Grieving the End of a Long-Term Relationship
- Juliana Fabio
- Dec 16, 2025
- 3 min read
By Juliana Mott Fabio, LCSW

Grief after the end of a long-term relationship can be one of the most painful experiences of a person’s life. While it may not always be recognized in the same way as other losses, the grief is real and deeply destabilizing. You are not only grieving a person—you are mourning shared routines, inside jokes, a sense of identity, and a future you once imagined together.
This kind of loss can feel all-consuming. It may show up as sadness, anger, shock, longing, relief mixed with guilt, or a deep sense of emptiness. You may have opposing emotions at the same time. Anger at the person and yearning to be with them. Many people are surprised by how physical it feels—tightness in the chest, exhaustion, restlessness, or a constant ache. These reactions are not signs of weakness; they are signs that something meaningful has ended.
Healing requires grief to be acknowledged and integrated, not avoided or rushed. Time does help—but how we move through time matters. One of the most painful parts of relationship grief is the mind’s tendency to spiral into “what if” thinking. We replay conversations and moments, imagining different endings, hoping for relief. While understandable, these mental loops often keep the nervous system stuck and reopen the wound again and again.
If you can, practice gently interrupting these rabbit holes. A grounding phrase or mantra can help bring you back to the present. Something like, “Who knows if it would have turned out differently,” or “I can’t know what might have been,” can soften the grip of rumination. One phrase I often return to myself—and offer to clients—is:“I made the decisions I made based on the information and capacity I had at the time.”This isn’t about excusing mistakes; it’s about offering yourself compassion rather than continuing the self-punishment.
Self-compassion is essential during this kind of loss. Many people are painfully hard on themselves after a breakup, replaying regrets and missed signs. But grief does not heal through criticism.
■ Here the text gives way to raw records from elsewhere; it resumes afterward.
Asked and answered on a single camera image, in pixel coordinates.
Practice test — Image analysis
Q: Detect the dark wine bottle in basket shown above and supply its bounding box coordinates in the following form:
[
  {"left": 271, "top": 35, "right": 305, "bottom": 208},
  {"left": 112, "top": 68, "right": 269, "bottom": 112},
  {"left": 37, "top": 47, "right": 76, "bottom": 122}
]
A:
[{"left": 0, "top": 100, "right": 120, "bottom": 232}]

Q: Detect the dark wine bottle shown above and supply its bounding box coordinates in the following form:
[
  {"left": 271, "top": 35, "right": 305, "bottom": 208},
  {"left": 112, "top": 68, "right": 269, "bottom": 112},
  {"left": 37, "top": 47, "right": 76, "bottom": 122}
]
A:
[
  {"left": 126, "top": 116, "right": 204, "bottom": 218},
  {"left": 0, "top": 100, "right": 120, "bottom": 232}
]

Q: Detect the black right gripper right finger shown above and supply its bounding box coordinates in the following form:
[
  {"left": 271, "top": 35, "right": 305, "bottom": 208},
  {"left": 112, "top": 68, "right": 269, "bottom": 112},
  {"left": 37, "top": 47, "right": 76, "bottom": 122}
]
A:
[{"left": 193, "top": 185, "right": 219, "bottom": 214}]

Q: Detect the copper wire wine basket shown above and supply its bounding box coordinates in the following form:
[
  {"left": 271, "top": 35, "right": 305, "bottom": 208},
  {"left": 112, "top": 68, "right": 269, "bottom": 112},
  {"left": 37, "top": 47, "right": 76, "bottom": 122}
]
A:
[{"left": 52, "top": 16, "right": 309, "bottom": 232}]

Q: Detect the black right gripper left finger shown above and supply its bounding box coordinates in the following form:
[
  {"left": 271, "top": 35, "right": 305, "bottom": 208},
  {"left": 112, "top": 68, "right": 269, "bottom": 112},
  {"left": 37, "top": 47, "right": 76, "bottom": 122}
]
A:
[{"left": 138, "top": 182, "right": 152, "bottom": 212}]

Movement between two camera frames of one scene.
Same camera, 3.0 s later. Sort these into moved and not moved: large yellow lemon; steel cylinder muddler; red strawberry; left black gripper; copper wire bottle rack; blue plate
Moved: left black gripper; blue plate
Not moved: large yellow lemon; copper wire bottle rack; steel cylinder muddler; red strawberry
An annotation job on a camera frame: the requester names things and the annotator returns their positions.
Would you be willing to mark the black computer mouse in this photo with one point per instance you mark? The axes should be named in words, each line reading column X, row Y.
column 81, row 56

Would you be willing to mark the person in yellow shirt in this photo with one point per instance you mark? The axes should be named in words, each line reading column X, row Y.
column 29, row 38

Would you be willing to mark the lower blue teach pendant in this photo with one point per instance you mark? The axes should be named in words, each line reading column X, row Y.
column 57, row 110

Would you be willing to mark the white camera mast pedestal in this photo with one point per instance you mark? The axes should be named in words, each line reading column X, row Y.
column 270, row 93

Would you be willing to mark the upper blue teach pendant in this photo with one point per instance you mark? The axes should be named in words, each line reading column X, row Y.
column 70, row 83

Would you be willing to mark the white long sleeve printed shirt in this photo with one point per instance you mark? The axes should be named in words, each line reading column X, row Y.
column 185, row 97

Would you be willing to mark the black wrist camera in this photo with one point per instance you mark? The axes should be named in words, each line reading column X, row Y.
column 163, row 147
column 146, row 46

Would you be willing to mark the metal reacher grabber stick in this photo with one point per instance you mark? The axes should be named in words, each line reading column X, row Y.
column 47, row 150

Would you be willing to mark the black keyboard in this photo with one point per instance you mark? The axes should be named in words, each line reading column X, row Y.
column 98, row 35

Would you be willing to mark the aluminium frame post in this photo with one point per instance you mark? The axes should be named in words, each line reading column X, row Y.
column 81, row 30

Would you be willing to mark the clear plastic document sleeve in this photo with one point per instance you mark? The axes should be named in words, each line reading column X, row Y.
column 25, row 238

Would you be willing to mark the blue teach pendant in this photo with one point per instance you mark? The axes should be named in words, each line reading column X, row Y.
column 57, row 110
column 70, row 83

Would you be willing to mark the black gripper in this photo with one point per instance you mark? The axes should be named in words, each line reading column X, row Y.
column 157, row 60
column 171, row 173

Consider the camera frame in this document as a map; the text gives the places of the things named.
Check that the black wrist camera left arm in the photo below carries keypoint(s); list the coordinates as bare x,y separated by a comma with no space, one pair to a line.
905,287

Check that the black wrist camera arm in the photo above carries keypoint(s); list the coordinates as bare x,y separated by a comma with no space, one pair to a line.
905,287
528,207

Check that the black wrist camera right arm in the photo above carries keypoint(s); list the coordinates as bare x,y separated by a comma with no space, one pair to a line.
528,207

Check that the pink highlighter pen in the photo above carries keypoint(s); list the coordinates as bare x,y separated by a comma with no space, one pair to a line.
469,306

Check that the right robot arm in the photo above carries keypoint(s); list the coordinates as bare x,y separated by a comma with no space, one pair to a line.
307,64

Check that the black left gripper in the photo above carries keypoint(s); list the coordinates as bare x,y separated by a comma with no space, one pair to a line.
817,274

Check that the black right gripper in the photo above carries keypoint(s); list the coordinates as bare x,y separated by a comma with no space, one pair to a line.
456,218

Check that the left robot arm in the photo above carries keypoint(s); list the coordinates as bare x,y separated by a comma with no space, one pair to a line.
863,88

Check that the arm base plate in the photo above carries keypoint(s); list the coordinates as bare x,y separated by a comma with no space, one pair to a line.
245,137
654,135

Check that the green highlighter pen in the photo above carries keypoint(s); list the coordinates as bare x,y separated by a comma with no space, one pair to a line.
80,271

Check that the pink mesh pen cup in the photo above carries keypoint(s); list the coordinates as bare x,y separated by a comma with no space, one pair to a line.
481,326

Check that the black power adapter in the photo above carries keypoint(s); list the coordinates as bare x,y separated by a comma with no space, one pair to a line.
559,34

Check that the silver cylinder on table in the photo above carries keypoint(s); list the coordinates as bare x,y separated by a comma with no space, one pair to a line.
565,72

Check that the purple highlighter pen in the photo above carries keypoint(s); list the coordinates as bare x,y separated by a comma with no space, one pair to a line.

It heals through gentleness, patience, and care.
Allow yourself moments of quiet and reflection—but try not to disappear entirely. While solitude can be healing in small doses, isolation often deepens grief. Connection with trusted friends, family, or a therapist can help regulate the nervous system and remind you that you are still held in relationship, even as one relationship has ended.
At the same time, it can be helpful to stay open to small moments of ease or pleasure as they arise. In grief, joy is often subtle—a warm shower, a walk outside, a shared laugh, a cup of coffee, a moment when your body softens. These moments do not minimize the loss. They are signs that your system is finding brief pockets of safety and rest. You don’t need to seek joy or force gratitude; simply noticing what feels neutral or slightly pleasant is enough. These moments will begin to add up over time.
This is also a meaningful time to reconnect with your values. Loss has a way of clarifying what matters most. You might begin to ask yourself what you want your life to stand for now, what you want in future relationships, or what parts of yourself you want to reclaim. You don’t need answers right away. Grief unfolds in layers, and clarity comes slowly.
The goal is not to “get over” the relationship, but to integrate it—to allow it to become part of your story without defining your future. If you are grieving the end of a long-term relationship, know this: you are not broken, behind, or failing. You are grieving. And grief, while deeply painful, is also evidence of your capacity to love.
With time, compassion, connection, and attention to the small moments that bring even a bit of ease, the sharpness will soften. The story will settle. And slowly, space will open—not because you forgot what was lost, but because you learned how to carry it with tenderness.